Problem details
Word for word, restate the lines of the data below between those holding "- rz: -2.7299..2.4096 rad" and "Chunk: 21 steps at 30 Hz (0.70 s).", inclusive; pictures do not belong in the copy.

--- START ---

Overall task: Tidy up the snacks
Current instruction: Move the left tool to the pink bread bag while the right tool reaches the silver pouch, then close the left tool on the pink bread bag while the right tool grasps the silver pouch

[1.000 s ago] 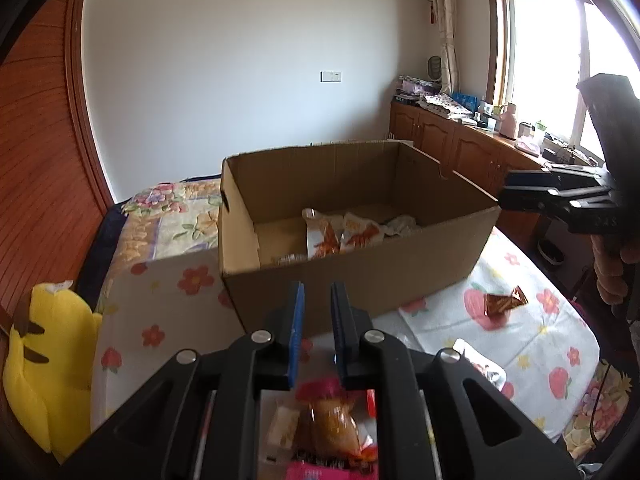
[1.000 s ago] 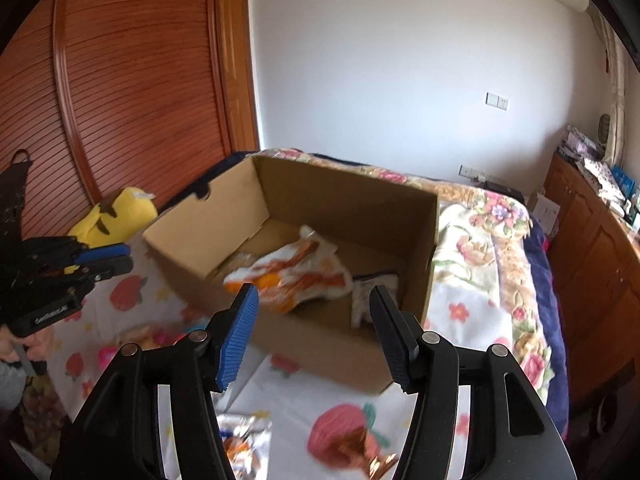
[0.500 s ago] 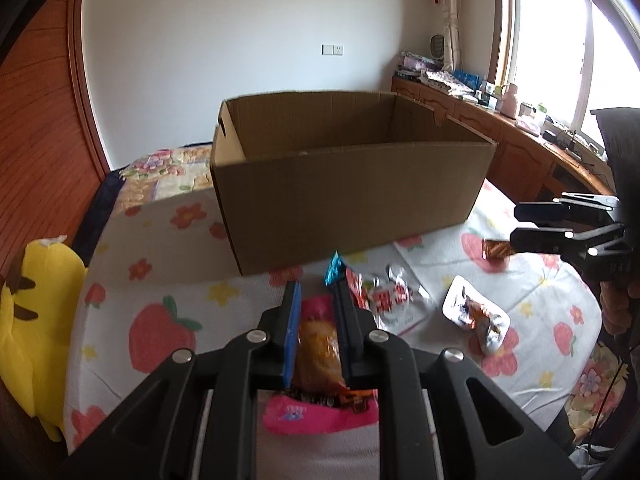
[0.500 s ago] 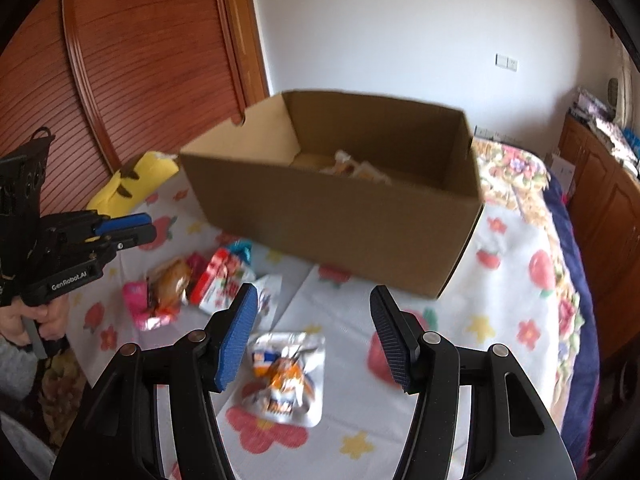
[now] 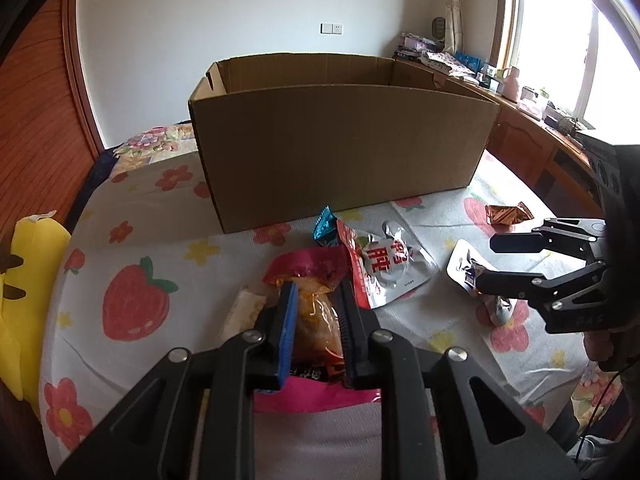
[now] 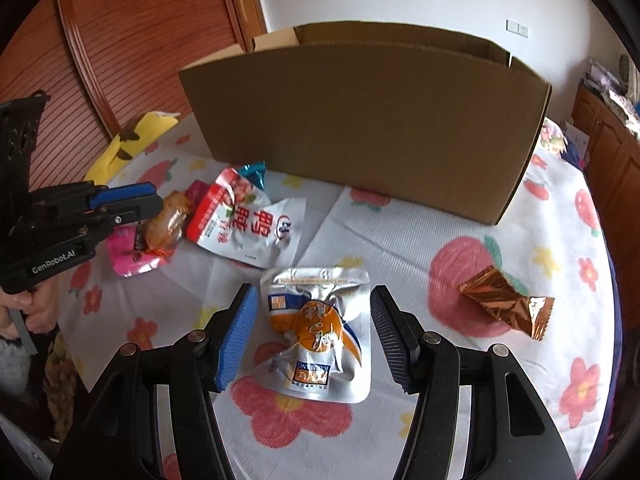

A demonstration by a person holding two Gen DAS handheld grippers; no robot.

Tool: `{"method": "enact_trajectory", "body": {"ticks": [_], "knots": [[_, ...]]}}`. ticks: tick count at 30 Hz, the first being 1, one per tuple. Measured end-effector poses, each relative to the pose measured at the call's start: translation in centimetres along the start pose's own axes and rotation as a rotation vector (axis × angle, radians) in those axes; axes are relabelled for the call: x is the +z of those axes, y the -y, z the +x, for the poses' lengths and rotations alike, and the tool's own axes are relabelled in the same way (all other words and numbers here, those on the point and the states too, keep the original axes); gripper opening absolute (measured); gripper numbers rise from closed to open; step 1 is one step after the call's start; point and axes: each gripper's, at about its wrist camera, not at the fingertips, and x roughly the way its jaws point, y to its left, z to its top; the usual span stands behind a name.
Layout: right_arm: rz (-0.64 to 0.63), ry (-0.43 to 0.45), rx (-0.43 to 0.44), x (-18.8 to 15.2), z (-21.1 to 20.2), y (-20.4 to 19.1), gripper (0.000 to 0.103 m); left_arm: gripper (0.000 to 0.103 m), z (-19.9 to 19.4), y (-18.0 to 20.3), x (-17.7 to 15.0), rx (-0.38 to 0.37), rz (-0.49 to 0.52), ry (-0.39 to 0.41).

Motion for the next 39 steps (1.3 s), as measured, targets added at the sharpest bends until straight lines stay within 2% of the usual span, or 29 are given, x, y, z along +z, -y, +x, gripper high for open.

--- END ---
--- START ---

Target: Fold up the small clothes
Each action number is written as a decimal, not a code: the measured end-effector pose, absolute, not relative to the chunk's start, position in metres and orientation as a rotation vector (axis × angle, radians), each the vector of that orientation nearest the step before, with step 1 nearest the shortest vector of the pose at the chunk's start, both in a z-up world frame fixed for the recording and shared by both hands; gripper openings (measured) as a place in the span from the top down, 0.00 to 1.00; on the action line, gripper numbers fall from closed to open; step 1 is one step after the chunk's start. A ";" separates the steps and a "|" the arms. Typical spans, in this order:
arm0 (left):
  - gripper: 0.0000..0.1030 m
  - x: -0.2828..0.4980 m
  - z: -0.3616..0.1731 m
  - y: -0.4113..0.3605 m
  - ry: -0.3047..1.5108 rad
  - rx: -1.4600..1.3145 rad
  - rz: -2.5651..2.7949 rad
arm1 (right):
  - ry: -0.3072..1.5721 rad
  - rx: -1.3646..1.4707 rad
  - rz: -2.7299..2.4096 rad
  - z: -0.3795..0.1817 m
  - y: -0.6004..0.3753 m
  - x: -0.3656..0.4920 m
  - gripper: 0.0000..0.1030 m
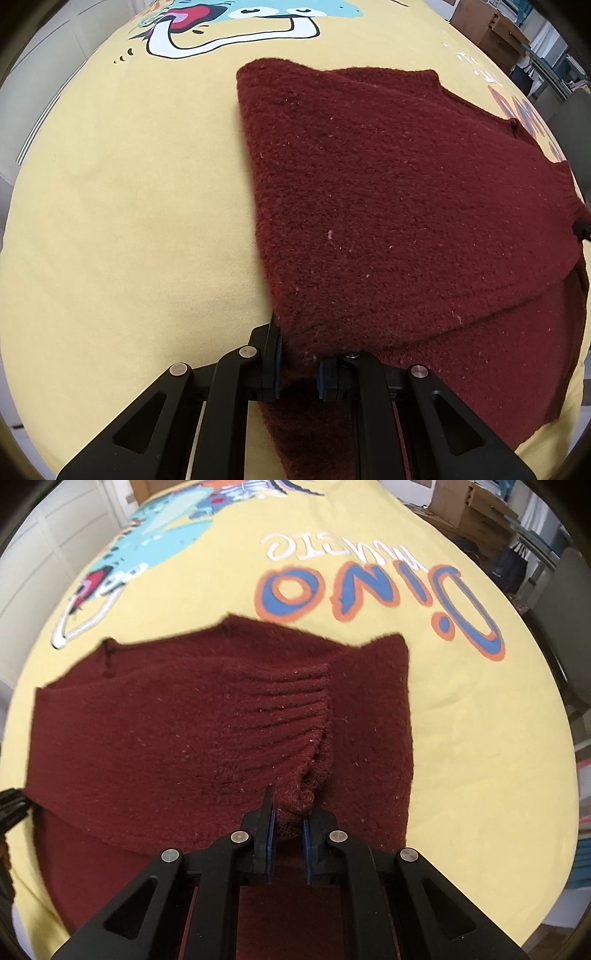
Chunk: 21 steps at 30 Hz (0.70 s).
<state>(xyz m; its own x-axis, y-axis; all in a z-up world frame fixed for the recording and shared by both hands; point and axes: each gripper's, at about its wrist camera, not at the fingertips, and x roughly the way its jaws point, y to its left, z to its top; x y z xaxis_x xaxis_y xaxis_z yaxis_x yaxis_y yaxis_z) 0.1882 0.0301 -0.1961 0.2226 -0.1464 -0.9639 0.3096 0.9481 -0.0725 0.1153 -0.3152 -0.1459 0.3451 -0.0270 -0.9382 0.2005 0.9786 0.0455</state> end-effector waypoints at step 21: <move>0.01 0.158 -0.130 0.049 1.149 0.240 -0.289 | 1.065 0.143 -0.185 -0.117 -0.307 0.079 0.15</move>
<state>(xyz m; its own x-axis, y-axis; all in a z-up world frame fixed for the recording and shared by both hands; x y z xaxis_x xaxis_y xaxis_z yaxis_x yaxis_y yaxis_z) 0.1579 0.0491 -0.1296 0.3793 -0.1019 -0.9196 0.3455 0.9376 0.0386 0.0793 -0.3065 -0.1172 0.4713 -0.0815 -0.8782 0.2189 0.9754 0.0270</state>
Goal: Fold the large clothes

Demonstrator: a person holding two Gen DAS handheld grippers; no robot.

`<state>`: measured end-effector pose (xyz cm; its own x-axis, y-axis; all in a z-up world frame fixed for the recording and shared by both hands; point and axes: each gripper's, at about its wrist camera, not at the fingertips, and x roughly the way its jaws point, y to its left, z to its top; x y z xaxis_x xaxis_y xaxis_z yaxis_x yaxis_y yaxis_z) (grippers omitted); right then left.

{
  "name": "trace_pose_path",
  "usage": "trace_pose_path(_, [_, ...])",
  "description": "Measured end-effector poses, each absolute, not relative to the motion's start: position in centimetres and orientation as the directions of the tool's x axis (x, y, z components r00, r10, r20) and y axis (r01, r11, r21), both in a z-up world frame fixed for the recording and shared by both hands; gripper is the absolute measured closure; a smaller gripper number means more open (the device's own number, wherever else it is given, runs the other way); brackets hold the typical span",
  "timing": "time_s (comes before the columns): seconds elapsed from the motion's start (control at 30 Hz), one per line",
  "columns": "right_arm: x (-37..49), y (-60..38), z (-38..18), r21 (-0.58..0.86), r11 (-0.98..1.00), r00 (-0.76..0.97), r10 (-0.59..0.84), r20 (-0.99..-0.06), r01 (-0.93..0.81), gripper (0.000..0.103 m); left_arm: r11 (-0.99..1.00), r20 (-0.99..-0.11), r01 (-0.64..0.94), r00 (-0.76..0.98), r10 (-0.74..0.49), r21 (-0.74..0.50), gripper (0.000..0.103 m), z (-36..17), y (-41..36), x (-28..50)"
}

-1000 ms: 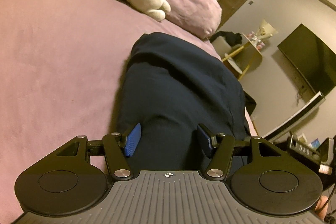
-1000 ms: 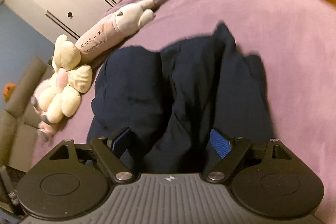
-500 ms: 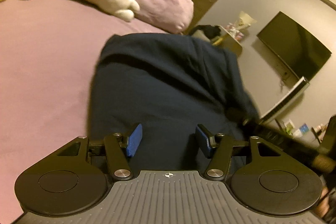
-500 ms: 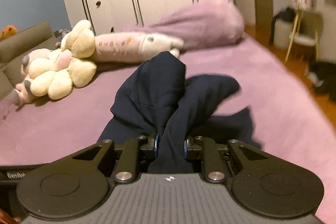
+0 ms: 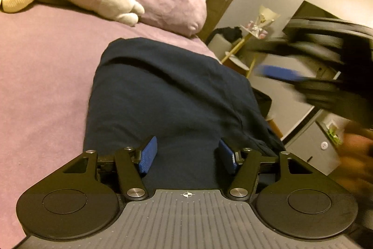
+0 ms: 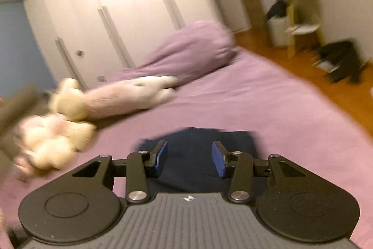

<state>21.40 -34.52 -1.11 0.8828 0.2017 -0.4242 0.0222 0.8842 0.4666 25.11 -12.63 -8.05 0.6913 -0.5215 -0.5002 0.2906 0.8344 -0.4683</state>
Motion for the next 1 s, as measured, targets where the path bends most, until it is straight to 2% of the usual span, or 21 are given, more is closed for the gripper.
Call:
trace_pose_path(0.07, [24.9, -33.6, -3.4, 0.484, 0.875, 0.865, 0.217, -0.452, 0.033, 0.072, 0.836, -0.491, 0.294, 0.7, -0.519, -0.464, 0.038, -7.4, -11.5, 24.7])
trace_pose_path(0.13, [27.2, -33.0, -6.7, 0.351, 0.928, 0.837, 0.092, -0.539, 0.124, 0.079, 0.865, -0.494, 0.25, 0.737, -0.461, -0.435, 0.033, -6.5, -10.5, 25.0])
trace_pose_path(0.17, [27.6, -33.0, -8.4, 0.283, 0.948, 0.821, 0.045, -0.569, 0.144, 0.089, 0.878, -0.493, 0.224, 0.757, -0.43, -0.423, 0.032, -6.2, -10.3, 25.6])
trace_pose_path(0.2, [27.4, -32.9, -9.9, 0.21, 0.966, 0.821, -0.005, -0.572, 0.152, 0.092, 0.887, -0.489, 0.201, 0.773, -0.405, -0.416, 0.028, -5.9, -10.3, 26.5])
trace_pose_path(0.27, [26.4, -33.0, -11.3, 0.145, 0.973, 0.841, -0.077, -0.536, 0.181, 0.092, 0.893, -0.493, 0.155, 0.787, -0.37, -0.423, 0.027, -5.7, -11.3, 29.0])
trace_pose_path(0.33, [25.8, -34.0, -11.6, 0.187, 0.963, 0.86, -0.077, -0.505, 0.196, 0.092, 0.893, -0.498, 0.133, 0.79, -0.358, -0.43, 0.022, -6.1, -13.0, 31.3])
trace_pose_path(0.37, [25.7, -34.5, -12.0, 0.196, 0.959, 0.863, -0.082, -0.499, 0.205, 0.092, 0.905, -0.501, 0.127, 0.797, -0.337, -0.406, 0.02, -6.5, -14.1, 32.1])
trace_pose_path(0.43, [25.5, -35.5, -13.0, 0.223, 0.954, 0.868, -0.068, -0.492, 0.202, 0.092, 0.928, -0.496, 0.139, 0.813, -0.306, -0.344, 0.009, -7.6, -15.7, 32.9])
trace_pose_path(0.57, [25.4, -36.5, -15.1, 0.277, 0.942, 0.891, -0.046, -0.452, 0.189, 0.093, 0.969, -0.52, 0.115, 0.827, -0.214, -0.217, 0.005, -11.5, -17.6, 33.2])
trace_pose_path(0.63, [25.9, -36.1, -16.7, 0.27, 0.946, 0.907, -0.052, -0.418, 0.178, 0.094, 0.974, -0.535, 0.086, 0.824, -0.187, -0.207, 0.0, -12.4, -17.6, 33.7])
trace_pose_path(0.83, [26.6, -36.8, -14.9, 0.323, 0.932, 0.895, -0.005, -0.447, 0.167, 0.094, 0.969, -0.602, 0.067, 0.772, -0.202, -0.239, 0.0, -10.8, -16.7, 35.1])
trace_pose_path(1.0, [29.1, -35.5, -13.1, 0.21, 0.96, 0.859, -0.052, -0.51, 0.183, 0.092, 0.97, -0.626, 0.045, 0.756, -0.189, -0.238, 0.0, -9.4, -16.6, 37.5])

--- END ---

Output of the task
  - rz: -2.7299..2.4096 rad
  - z: -0.3795..0.1817 m
  - y: -0.6004..0.3753 m
  - x: -0.3656..0.4920 m
  - gripper: 0.0000..0.1030 m
Chunk: 21 steps at 30 Hz (0.70 s).

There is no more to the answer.